Alcohol and executive functioning
Firstly, Anna Powell from Liverpool John Moores University presented on executive function deficits in non-dependent hazardous drinkers. She used a cross-sectional design to evaluate the difference in subjective executive functioning between hazardous and non-hazardous drinkers. Her study showed that hazardous drinking was associated with lower subjective executive functioning which might be contributing to the effects of alcohol on alcohol-related problems.
Next up was Katherine Herlinger, from Imperial College London, who presented on characterising the neural correlates of reward and emotion in alcohol and opiate dependence. This study draws from data of three, funded neuroimaging studies. In this presentation, Katherine mainly focused on the initial findings and preliminary conclusions from the analysis of datasets of one of these three studies (i.e. the GHADD – Gut Hormones in Addiction study). Her preliminary findings suggested that there are similarities in the neurobiology of attenuated non-salient anticipatory reward responses in abstinent alcohol, nicotine dependence and dieting obesity.

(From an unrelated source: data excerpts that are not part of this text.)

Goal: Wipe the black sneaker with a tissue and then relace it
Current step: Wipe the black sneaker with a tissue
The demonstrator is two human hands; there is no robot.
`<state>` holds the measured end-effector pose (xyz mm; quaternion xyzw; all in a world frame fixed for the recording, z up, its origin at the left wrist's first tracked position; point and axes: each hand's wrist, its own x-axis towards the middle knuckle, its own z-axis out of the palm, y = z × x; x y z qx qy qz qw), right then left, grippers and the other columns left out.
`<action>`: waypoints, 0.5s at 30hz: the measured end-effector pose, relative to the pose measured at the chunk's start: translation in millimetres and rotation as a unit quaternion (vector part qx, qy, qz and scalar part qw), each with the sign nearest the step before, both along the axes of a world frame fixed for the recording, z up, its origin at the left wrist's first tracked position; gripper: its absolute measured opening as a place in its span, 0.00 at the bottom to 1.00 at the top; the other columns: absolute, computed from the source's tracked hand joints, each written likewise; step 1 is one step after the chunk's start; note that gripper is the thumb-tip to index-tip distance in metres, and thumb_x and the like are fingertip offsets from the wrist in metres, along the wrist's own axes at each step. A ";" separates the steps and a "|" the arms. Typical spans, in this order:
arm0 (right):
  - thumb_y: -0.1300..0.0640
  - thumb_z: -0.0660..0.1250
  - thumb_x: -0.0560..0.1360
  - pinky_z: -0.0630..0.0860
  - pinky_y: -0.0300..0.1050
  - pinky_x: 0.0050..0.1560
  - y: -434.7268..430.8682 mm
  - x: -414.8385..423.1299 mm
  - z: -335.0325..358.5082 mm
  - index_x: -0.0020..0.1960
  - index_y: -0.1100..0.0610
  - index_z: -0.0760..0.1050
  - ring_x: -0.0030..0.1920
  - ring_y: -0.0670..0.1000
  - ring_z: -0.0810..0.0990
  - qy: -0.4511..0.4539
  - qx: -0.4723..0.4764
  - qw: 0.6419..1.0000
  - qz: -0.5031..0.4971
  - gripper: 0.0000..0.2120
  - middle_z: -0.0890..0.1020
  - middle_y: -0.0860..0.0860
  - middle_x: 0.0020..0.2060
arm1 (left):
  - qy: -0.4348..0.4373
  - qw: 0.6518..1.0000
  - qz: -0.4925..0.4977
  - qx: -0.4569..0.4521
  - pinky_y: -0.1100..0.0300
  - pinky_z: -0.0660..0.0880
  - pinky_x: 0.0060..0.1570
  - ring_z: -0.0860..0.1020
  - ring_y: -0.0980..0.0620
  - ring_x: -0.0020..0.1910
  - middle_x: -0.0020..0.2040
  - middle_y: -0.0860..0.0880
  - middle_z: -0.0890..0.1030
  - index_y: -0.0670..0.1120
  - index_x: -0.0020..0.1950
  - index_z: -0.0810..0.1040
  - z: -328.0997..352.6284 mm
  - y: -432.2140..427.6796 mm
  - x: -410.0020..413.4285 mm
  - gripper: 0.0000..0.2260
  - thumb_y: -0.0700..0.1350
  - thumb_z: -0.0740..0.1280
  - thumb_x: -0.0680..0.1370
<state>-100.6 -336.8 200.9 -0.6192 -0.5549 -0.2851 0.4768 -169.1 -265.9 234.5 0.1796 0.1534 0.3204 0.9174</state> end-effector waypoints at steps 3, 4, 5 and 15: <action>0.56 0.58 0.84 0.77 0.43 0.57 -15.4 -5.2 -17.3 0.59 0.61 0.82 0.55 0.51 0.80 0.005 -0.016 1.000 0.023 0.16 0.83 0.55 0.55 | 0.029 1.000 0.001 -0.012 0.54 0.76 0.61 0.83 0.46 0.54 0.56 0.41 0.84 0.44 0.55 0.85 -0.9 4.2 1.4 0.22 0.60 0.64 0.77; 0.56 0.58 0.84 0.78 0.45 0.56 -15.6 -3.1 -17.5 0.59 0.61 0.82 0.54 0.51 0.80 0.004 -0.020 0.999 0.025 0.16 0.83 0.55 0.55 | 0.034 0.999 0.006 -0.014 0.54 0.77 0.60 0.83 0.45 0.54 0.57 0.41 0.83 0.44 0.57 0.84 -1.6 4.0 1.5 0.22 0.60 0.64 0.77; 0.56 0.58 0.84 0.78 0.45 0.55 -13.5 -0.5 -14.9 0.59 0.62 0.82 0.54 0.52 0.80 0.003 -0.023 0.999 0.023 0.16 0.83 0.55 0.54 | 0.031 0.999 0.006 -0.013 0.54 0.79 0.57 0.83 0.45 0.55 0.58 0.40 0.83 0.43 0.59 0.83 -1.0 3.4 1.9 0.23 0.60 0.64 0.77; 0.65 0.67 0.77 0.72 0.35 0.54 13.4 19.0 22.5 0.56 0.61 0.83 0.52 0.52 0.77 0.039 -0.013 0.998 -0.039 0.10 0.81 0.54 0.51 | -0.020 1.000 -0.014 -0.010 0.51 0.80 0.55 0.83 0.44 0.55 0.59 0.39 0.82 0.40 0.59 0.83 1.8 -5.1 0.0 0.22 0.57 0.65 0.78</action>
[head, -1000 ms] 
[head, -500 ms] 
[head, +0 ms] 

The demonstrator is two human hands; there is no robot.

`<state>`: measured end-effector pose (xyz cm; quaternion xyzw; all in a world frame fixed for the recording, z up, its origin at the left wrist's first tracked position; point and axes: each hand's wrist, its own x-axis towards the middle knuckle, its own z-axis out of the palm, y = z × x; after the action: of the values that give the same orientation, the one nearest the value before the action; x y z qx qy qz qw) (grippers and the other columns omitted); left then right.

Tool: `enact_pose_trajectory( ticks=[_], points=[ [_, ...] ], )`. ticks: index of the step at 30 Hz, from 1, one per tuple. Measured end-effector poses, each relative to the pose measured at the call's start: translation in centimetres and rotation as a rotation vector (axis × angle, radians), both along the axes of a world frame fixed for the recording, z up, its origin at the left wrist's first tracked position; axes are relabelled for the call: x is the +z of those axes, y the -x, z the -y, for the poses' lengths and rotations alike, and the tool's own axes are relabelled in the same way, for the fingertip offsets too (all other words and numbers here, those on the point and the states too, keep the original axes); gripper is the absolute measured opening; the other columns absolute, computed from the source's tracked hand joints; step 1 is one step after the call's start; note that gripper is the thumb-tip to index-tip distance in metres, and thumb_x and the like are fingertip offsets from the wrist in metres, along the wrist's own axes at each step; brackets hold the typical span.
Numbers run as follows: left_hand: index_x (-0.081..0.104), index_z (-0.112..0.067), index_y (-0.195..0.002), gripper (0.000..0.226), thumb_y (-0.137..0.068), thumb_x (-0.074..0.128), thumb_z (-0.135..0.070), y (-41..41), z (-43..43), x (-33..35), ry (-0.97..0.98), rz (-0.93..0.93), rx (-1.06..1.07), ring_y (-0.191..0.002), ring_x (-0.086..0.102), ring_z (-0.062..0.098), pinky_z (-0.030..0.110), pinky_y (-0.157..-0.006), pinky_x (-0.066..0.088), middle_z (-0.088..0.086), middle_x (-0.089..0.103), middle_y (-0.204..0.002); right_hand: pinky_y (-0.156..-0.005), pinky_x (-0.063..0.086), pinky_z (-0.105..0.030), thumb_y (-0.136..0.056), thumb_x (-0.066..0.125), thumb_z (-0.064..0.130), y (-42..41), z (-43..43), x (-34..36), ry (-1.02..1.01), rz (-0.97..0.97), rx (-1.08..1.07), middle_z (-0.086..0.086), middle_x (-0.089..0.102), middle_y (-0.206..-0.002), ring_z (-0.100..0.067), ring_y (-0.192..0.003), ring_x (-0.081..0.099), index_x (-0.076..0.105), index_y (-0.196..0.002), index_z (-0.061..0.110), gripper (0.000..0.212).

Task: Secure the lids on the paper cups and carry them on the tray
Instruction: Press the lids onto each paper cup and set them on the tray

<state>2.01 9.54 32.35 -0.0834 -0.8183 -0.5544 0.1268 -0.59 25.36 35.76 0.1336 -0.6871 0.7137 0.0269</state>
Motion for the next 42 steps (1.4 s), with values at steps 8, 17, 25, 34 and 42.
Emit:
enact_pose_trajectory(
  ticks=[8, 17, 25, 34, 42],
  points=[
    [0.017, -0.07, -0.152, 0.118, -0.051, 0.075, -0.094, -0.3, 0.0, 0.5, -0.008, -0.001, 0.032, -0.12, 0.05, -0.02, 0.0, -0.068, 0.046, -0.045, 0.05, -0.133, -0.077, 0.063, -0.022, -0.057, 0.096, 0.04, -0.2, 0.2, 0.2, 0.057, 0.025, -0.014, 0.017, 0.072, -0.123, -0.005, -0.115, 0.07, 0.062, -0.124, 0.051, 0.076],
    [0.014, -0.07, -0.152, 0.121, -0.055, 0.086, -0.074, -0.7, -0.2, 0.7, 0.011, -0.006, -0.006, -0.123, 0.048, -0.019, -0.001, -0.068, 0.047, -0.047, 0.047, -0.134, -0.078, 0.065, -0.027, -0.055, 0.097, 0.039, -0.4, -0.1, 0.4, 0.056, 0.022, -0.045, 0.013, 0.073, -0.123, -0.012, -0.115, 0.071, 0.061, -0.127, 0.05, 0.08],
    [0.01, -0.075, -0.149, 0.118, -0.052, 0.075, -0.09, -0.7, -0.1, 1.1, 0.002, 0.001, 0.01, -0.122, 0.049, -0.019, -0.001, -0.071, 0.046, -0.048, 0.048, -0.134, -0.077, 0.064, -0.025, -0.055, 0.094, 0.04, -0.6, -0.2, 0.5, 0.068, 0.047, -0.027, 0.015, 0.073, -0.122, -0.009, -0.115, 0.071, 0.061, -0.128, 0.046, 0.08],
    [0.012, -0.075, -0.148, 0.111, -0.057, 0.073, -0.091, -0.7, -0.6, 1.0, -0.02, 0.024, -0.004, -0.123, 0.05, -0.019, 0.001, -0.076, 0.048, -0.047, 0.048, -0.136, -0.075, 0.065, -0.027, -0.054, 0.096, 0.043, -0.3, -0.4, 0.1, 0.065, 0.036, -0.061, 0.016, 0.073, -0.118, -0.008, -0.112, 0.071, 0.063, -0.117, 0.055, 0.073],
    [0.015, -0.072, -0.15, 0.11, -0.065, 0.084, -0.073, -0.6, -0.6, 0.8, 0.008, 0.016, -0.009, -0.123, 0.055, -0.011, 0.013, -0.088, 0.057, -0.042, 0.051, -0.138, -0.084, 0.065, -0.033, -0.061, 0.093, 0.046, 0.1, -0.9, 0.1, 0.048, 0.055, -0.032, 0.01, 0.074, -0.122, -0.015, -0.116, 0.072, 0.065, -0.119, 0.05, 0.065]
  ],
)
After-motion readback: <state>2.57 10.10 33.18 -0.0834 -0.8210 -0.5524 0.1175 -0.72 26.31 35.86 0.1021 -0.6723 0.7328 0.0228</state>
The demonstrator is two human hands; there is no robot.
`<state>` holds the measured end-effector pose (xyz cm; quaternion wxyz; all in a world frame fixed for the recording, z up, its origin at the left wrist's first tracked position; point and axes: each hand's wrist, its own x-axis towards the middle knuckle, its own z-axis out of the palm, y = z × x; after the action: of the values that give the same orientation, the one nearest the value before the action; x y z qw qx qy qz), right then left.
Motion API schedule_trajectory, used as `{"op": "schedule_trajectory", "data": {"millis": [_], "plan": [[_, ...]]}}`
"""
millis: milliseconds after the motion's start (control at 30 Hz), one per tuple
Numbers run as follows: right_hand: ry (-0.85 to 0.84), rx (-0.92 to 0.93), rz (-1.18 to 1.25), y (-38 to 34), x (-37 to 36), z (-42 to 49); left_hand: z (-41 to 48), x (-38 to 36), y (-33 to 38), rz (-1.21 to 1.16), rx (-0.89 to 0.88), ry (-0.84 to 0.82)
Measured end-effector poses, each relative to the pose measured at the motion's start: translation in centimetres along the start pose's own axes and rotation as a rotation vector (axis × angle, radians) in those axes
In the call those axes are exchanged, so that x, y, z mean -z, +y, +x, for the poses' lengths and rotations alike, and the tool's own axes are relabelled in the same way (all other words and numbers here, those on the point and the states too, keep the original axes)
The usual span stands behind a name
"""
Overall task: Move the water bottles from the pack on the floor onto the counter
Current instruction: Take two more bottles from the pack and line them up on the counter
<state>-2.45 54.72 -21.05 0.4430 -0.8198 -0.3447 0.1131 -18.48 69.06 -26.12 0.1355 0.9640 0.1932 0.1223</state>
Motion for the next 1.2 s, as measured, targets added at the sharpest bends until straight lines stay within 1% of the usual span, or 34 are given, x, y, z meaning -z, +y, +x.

Khat, memory and cognition
Thirdly, Ayan Ahmed from the University of Surrey presented on how chronic khat use is associated with poorer working memory, selective attention and cognitive flexibility. Her findings showed that students with chronic khat use performed poorly in the working memory and cognitive flexibility tasks. This study suggests that chronic khat use impacts a person’s cognitive abilities, and therefore may limit the students’ academic performance.
[Presentation not available]
Alcohol, soft drinks and value-based decisions
Lastly, Amber Copeland from the University of Sheffield presented on modelling value-based decision-making after experimental manipulation of the value of alcohol. Her study investigated how the manipulation of alcohol value alters a person’s decision-making regarding the consumption of alcohol and soft drinks. Her findings showed that the manipulation of alcohol value altered the decision-making for consumption of soft drinks. Amber concluded from her study that alcohol devaluation may influence alcohol choice if there are also alterations in the value ascribed to a non-alcohol alternative (e.g. soft drink).